Task to complete
Every line of the data below must be given again exactly.

Input data
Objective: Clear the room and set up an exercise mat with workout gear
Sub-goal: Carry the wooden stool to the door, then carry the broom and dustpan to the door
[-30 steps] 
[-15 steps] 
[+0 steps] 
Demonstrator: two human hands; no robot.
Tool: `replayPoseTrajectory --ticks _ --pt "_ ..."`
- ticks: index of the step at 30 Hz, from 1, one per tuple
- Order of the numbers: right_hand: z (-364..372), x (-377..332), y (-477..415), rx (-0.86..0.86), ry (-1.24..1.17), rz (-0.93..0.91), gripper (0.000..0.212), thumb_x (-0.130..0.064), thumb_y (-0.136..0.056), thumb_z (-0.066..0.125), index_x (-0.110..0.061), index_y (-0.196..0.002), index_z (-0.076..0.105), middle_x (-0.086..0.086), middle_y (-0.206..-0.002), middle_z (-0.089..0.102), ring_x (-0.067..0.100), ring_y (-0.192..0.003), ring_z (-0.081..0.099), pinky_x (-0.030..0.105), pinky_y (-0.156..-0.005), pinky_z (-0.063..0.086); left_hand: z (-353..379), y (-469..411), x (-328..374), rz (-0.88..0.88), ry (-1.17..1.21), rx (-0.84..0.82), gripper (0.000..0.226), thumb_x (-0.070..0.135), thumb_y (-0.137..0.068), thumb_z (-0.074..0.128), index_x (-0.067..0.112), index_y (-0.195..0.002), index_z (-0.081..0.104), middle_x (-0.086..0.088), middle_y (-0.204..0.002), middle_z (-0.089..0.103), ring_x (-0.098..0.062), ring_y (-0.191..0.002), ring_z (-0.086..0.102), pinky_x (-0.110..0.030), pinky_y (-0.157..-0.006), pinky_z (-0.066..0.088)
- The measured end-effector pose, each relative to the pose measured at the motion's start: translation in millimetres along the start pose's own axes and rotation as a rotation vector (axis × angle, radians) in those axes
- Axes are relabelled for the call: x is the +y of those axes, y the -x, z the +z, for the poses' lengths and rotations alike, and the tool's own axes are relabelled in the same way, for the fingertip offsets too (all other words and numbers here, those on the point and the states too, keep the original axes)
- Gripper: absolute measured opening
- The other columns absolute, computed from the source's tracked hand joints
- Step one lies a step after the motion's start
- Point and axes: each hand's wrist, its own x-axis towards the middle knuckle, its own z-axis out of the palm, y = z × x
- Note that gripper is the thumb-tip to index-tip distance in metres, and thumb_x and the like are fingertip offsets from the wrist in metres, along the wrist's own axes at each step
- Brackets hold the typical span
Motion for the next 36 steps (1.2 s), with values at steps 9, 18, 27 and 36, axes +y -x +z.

Final answer
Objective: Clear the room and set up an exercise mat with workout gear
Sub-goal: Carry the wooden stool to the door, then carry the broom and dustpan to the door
[-30 steps] 
[-15 steps] 
[+0 steps] 
Demonstrator: two human hands; no robot.
Tool: `replayPoseTrajectory --ticks _ --pt "_ ..."`
- ticks: index of the step at 30 Hz, from 1, one per tuple
- Order of the numbers: right_hand: z (-364..372), x (-377..332), y (-477..415), rx (-0.86..0.86), ry (-1.24..1.17), rz (-0.93..0.91), gripper (0.000..0.212), thumb_x (-0.130..0.064), thumb_y (-0.136..0.056), thumb_z (-0.066..0.125), index_x (-0.110..0.061), index_y (-0.196..0.002), index_z (-0.076..0.105), middle_x (-0.086..0.086), middle_y (-0.206..-0.002), middle_z (-0.089..0.102), ring_x (-0.067..0.100), ring_y (-0.192..0.003), ring_z (-0.081..0.099), pinky_x (-0.030..0.105), pinky_y (-0.156..-0.005), pinky_z (-0.063..0.086); left_hand: z (-353..379), y (-469..411), x (-328..374), rz (-0.88..0.88), ry (-1.17..1.21), rx (-0.84..0.82), gripper (0.000..0.226), thumb_x (-0.070..0.135), thumb_y (-0.137..0.068), thumb_z (-0.074..0.128), index_x (-0.067..0.112), index_y (-0.195..0.002), index_z (-0.081..0.104), middle_x (-0.086..0.088), middle_y (-0.204..0.002), middle_z (-0.089..0.103), ring_x (-0.098..0.062), ring_y (-0.191..0.002), ring_z (-0.086..0.102), pinky_x (-0.110..0.030), pinky_y (-0.157..-0.006), pinky_z (-0.066..0.088)
- The measured end-effector pose, each relative to the pose measured at the motion's start: translation in millimetres along the start pose's own axes and rotation as a rotation vector (axis × angle, radians) in those axes
- Axes are relabelled for the call: x is the +y of those axes, y the -x, z the +z, for the poses' lengths and rotations alike, and the tool's own axes are relabelled in the same way, for the fingertip offsets too (all other words and numbers here, those on the point and the states too, keep the original axes)
- Gripper: absolute measured opening
- The other columns absolute, computed from the source's tracked hand joints
- Step one lies a step after the motion's start
- Point and axes: each hand's wrist, its own x-axis towards the middle knuckle, its own z-axis out of the palm, y = z × x
- Note that gripper is the thumb-tip to index-tip distance in metres, and thumb_x and the like are fingertip offsets from the wrist in metres, along the wrist's own axes at each step
- Brackets hold the typical span
Motion for the next 36 steps (1.2 s), with values at steps 9, 18, 27 and 36, axes +y -x +z.

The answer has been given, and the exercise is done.